__Exercise aim__: Exactly as they appear, restate the lines of the material, from the first through the one containing "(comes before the".

__Given data__:
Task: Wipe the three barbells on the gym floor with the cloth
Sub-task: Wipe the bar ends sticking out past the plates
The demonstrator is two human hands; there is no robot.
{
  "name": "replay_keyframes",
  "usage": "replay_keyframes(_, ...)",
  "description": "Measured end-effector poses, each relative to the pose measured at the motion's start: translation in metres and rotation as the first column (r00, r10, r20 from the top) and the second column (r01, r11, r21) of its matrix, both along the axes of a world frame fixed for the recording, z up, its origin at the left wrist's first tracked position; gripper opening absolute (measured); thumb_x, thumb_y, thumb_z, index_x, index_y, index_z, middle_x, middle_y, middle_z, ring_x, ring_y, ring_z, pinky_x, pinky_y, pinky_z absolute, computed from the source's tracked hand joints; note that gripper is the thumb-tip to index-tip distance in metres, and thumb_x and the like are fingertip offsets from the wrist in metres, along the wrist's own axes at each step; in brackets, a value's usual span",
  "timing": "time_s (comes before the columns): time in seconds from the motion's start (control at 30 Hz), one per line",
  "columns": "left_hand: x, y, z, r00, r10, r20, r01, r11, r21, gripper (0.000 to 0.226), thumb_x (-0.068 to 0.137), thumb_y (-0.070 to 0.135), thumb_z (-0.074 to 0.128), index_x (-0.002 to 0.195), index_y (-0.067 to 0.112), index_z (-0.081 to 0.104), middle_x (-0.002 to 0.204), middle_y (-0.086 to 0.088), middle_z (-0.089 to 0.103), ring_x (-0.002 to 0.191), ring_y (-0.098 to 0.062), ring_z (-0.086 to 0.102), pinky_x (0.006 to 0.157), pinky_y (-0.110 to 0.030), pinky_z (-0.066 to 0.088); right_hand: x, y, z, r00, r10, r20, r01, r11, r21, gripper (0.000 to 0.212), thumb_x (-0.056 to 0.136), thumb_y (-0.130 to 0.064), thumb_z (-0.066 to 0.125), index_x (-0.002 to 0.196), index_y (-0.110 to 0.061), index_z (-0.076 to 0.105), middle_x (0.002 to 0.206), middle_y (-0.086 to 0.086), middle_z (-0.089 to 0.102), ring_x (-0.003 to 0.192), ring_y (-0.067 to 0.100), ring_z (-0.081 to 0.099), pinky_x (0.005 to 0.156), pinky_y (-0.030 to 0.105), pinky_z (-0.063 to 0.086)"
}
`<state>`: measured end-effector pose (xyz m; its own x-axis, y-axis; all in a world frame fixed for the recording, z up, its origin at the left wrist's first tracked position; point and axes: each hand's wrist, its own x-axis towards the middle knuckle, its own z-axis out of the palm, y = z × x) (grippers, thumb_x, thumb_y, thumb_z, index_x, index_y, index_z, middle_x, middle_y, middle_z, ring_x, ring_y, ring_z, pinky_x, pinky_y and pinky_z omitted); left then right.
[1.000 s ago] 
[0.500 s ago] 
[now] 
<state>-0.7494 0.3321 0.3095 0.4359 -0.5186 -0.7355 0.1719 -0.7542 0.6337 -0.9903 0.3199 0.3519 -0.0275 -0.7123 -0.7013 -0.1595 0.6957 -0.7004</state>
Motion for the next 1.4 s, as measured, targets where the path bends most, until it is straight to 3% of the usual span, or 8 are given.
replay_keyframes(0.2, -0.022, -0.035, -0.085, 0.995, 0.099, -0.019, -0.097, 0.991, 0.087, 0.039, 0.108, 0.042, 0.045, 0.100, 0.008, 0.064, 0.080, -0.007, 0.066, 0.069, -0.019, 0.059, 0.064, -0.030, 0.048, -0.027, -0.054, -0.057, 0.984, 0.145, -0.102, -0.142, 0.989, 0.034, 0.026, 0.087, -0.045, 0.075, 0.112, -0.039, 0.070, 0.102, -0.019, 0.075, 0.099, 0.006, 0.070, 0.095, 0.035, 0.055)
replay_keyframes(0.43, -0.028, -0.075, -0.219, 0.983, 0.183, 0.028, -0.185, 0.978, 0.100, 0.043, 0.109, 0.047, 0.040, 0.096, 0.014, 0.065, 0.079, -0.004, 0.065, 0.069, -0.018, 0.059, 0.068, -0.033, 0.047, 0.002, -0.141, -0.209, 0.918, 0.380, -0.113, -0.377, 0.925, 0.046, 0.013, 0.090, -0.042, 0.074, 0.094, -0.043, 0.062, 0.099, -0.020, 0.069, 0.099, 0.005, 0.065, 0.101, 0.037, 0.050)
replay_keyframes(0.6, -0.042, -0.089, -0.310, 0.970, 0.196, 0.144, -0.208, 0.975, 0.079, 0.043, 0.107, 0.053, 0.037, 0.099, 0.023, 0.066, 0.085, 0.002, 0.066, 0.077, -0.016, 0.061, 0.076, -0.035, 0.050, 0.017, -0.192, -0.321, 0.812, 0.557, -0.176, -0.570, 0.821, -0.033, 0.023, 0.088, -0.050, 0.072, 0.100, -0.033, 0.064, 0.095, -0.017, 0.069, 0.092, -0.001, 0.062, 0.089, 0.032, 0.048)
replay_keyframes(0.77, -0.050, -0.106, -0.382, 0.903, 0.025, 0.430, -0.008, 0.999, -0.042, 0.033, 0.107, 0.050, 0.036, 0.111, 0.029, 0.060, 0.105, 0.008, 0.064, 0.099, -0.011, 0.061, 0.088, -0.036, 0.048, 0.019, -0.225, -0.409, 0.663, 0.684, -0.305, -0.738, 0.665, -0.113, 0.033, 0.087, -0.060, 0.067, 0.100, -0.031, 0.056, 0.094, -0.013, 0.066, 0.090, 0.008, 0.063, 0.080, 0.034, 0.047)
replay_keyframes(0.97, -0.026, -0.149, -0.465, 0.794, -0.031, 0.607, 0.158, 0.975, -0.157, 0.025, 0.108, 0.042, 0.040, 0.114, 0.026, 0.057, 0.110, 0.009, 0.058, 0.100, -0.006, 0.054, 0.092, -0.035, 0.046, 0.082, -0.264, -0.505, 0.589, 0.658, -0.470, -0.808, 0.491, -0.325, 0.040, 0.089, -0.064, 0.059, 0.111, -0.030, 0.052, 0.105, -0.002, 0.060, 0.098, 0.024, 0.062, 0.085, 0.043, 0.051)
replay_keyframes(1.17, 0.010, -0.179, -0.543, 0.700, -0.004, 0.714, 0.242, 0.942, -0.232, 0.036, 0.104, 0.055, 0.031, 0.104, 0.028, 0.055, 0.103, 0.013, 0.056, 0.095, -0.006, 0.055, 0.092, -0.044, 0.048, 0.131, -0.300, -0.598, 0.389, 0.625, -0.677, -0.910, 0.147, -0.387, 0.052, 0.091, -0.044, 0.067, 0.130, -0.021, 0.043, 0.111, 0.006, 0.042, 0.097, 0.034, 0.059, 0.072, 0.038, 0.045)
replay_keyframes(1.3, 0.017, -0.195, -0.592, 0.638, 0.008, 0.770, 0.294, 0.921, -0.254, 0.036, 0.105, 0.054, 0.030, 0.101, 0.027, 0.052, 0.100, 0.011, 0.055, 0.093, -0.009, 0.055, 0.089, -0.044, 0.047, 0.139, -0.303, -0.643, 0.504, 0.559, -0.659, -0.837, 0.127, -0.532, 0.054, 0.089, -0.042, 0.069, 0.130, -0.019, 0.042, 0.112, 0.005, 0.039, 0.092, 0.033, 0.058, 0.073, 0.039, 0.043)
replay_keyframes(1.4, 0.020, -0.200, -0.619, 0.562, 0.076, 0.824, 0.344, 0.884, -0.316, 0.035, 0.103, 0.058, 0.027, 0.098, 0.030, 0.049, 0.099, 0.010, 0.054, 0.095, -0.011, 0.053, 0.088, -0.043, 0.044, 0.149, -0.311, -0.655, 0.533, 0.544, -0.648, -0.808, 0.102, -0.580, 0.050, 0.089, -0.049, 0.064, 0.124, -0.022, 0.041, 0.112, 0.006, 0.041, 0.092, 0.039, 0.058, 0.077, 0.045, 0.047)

__Problem solution__:
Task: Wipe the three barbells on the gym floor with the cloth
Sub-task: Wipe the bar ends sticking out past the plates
The demonstrator is two human hands; there is no robot.
{
  "name": "replay_keyframes",
  "usage": "replay_keyframes(_, ...)",
  "description": "Measured end-effector poses, each relative to the pose measured at the motion's start: translation in metres and rotation as the first column (r00, r10, r20 from the top) and the second column (r01, r11, r21) of its matrix, both along the axes of a world frame fixed for the recording, z up, its origin at the left wrist's first tracked position; gripper opening absolute (measured); thumb_x, thumb_y, thumb_z, index_x, index_y, index_z, middle_x, middle_y, middle_z, ring_x, ring_y, ring_z, pinky_x, pinky_y, pinky_z absolute, computed from the source's tracked hand joints; note that gripper is the thumb-tip to index-tip distance in metres, and thumb_x and the like are fingertip offsets from the wrist in metres, along the wrist's own axes at each step; in brackets, a value's usual span",
  "timing": "time_s (comes before the columns): time in seconds from the motion's start (control at 30 Hz), one per line",

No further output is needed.